▶ The problem: Whenever a line in the records below contains "desk", pick it out.

━━━━━ Data supplied ━━━━━

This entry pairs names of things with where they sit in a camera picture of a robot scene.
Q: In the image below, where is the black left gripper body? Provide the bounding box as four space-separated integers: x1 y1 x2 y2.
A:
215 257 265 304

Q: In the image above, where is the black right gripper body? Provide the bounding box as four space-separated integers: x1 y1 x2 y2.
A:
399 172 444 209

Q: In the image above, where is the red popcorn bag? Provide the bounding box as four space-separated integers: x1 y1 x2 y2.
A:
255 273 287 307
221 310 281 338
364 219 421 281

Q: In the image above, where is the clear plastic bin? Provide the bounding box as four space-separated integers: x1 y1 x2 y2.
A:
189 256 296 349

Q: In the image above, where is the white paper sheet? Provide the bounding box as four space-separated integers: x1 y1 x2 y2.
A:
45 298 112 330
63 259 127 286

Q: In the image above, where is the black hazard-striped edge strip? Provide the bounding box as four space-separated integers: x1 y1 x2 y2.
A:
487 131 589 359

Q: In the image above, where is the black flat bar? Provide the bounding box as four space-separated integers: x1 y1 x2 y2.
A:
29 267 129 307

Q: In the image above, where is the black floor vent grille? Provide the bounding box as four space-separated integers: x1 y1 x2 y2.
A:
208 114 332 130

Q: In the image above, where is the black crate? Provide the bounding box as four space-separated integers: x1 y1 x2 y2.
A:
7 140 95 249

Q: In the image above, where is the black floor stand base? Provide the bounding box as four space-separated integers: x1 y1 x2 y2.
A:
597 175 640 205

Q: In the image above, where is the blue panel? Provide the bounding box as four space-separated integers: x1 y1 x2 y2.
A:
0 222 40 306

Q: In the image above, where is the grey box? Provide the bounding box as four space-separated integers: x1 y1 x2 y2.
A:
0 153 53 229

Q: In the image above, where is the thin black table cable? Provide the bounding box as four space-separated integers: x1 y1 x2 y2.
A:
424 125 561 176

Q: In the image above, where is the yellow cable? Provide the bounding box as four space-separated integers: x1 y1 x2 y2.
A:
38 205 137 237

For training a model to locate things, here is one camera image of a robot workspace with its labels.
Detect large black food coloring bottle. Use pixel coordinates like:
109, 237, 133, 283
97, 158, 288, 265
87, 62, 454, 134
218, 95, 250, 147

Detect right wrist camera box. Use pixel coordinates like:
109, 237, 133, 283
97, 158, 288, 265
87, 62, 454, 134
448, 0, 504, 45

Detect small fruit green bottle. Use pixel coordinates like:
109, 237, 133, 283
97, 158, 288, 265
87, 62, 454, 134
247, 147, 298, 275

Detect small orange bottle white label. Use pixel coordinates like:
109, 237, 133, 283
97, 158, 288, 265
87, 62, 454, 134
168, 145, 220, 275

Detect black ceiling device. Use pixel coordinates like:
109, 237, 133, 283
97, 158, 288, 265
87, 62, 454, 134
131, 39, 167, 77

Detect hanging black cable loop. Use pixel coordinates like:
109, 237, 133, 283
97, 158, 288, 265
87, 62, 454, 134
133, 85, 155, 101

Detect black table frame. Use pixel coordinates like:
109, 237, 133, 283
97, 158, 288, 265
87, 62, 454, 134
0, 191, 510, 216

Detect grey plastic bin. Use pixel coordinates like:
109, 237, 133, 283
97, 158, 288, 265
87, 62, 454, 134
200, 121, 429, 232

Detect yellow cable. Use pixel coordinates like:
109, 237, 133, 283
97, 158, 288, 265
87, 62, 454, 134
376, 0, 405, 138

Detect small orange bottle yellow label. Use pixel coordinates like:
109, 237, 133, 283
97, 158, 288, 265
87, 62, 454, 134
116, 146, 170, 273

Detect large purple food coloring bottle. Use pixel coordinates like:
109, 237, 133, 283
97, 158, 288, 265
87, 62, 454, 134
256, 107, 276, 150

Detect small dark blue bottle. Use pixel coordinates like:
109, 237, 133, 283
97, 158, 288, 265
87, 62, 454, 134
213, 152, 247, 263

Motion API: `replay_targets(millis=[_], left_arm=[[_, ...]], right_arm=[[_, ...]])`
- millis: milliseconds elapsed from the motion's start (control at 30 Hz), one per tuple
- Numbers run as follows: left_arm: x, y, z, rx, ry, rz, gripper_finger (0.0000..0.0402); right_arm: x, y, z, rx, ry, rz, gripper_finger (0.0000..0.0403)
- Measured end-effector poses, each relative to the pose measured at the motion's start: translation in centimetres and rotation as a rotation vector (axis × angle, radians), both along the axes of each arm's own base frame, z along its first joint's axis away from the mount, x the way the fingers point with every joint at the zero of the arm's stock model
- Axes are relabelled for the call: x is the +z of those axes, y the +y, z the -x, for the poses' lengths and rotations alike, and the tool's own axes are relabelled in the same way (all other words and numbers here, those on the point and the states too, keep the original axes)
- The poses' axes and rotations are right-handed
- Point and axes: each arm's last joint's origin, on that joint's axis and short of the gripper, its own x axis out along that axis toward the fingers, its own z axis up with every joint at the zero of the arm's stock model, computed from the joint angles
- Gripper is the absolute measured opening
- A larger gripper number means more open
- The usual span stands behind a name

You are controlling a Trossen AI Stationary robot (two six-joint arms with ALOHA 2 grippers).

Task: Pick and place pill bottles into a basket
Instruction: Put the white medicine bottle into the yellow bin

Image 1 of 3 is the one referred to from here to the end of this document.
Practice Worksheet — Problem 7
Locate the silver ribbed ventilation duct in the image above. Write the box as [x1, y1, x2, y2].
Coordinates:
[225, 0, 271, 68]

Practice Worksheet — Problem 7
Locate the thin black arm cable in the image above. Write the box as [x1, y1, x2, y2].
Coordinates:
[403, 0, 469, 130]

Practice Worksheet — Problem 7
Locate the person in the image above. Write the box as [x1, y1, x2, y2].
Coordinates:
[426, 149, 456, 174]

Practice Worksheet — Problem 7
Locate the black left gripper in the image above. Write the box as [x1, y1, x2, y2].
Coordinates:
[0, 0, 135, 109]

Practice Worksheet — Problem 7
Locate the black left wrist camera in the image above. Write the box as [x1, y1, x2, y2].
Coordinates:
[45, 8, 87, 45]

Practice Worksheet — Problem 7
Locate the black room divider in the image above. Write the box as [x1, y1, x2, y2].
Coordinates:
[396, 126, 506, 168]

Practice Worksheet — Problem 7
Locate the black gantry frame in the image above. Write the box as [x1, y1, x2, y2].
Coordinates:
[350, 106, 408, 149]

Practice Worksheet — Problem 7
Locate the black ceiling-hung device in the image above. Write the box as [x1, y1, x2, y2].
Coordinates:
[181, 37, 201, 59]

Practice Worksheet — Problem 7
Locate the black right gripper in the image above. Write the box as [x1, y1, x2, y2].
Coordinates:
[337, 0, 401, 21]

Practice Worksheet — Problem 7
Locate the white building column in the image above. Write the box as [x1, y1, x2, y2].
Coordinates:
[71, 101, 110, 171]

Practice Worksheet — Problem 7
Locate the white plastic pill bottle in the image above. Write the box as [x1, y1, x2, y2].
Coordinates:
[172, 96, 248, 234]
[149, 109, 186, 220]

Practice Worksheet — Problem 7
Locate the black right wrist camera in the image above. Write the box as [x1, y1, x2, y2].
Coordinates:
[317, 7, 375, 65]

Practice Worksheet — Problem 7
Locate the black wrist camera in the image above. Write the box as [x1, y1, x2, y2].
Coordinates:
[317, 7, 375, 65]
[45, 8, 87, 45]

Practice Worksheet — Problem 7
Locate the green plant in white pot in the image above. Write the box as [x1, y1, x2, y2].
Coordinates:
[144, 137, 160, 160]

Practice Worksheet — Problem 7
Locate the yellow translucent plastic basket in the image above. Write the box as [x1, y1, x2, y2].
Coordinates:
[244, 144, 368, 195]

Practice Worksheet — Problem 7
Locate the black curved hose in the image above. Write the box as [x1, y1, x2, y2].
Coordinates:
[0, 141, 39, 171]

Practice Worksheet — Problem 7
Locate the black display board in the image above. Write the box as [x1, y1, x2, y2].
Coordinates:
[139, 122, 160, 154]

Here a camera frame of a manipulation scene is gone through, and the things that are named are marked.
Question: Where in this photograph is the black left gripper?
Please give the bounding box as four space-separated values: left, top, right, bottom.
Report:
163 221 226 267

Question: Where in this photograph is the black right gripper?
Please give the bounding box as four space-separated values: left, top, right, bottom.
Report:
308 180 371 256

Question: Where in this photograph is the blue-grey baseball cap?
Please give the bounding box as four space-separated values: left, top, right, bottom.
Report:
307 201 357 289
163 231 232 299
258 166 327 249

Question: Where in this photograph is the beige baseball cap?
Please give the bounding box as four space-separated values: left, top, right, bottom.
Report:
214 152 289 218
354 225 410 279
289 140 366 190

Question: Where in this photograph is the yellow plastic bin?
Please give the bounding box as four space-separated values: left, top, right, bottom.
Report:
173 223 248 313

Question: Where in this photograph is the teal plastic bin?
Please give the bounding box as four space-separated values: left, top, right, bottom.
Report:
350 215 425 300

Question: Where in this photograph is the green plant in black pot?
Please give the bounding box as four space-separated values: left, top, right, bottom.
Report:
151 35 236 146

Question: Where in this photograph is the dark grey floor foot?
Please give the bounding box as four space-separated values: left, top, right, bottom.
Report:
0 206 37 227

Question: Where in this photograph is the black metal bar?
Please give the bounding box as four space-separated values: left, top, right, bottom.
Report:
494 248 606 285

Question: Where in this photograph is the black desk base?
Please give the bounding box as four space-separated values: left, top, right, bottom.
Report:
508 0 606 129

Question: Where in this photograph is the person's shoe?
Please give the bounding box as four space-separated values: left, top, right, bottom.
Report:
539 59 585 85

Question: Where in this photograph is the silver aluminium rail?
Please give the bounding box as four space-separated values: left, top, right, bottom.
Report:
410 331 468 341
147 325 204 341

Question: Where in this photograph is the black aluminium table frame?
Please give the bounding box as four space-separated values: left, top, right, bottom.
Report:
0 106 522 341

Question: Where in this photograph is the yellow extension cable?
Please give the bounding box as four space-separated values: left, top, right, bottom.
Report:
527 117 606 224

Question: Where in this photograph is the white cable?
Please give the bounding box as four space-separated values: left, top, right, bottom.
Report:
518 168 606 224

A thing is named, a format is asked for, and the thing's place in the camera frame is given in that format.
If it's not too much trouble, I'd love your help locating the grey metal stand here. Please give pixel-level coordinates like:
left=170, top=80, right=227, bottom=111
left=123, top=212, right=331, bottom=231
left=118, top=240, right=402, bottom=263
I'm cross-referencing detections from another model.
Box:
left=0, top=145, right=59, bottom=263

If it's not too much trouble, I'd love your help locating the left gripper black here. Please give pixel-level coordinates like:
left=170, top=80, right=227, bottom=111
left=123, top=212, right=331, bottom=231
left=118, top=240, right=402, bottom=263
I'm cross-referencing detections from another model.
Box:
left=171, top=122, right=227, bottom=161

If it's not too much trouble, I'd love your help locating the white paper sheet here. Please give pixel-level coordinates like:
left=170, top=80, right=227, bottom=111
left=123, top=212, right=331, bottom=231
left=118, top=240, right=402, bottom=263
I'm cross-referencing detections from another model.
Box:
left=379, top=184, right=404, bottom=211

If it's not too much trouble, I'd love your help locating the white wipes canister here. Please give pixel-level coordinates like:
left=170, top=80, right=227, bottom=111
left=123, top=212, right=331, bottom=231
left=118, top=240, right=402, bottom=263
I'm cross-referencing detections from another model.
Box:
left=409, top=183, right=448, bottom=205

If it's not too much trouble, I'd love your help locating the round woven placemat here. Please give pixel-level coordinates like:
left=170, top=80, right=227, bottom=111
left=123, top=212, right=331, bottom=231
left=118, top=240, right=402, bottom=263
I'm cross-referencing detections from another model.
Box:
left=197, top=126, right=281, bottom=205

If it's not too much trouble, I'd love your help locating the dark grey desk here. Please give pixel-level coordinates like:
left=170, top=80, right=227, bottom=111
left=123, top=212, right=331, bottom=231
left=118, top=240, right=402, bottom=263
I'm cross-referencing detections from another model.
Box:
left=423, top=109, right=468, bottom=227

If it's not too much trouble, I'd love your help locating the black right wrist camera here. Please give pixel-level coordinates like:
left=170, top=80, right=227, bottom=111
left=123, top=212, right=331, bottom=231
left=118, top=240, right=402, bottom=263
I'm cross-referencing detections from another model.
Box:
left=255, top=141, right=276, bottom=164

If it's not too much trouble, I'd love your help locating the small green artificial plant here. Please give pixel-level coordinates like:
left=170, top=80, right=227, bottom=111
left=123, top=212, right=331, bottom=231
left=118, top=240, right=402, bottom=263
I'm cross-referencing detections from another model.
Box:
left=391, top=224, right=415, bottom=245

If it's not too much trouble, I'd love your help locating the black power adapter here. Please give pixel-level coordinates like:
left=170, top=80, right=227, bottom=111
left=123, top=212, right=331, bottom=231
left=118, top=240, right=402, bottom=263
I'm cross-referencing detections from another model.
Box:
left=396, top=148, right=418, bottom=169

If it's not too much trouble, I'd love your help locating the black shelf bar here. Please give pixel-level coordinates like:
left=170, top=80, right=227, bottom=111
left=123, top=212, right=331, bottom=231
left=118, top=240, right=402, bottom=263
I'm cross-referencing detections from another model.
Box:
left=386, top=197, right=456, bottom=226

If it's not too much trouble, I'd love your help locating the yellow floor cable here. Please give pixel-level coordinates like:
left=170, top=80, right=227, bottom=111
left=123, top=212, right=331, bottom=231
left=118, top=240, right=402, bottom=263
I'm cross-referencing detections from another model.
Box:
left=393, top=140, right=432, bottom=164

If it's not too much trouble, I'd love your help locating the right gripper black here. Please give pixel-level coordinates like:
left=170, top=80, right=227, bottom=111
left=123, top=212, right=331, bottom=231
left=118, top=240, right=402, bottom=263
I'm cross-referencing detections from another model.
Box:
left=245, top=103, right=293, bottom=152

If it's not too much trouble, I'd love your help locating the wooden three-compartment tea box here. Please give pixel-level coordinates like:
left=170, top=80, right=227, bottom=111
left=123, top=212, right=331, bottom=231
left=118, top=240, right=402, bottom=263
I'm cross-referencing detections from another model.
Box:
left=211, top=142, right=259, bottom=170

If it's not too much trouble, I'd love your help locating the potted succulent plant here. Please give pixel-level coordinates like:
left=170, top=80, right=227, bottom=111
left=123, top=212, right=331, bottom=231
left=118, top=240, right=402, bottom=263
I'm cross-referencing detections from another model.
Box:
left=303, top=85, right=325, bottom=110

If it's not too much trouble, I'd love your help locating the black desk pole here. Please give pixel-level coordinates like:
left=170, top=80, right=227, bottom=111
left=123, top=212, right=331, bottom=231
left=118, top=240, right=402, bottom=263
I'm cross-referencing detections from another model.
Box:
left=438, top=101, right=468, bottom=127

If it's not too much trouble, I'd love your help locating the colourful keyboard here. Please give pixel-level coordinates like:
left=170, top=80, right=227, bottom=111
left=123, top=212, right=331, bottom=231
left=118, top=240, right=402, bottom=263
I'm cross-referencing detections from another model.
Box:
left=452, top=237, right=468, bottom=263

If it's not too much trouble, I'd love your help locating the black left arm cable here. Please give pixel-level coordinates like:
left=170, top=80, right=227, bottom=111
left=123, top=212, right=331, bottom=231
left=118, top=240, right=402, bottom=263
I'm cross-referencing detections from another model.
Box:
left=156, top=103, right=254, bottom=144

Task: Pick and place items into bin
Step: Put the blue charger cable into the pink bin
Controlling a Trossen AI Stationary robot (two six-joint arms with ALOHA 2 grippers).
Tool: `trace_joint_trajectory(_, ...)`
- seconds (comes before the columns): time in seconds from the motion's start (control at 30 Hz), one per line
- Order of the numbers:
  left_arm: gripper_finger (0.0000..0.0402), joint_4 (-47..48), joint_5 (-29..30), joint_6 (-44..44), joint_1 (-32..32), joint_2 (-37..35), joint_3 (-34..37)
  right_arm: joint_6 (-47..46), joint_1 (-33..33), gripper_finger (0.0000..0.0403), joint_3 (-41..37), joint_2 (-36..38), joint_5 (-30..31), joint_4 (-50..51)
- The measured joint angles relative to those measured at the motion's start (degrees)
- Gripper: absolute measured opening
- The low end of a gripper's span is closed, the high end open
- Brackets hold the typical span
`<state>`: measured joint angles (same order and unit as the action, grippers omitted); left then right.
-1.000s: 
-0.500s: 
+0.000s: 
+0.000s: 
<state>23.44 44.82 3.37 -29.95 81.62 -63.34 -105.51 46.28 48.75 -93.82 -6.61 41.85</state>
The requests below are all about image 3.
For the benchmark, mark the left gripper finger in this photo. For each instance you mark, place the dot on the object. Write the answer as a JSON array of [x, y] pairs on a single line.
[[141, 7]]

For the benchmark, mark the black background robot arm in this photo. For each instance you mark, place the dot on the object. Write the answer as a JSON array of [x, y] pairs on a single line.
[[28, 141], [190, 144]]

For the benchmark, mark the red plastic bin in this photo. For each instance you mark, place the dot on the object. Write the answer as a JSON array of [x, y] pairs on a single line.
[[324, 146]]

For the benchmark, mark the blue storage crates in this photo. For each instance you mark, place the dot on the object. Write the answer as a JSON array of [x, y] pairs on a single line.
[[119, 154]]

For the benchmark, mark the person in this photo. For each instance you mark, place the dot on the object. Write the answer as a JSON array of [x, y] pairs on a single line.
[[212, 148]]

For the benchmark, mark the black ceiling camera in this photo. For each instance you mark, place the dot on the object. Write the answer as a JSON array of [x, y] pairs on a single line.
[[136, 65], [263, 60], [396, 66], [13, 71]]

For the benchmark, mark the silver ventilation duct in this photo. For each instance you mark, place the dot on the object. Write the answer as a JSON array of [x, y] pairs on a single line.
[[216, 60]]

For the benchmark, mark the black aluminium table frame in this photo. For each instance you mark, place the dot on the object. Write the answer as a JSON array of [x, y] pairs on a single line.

━━━━━

▶ Problem solution:
Question: Where in this photograph is the black desk base?
If it's not too much trouble, I'd love your help locating the dark grey desk here. Please give pixel-level coordinates like:
If it's not too much trouble, I'd love your help locating the black desk pole here. Please give pixel-level coordinates like:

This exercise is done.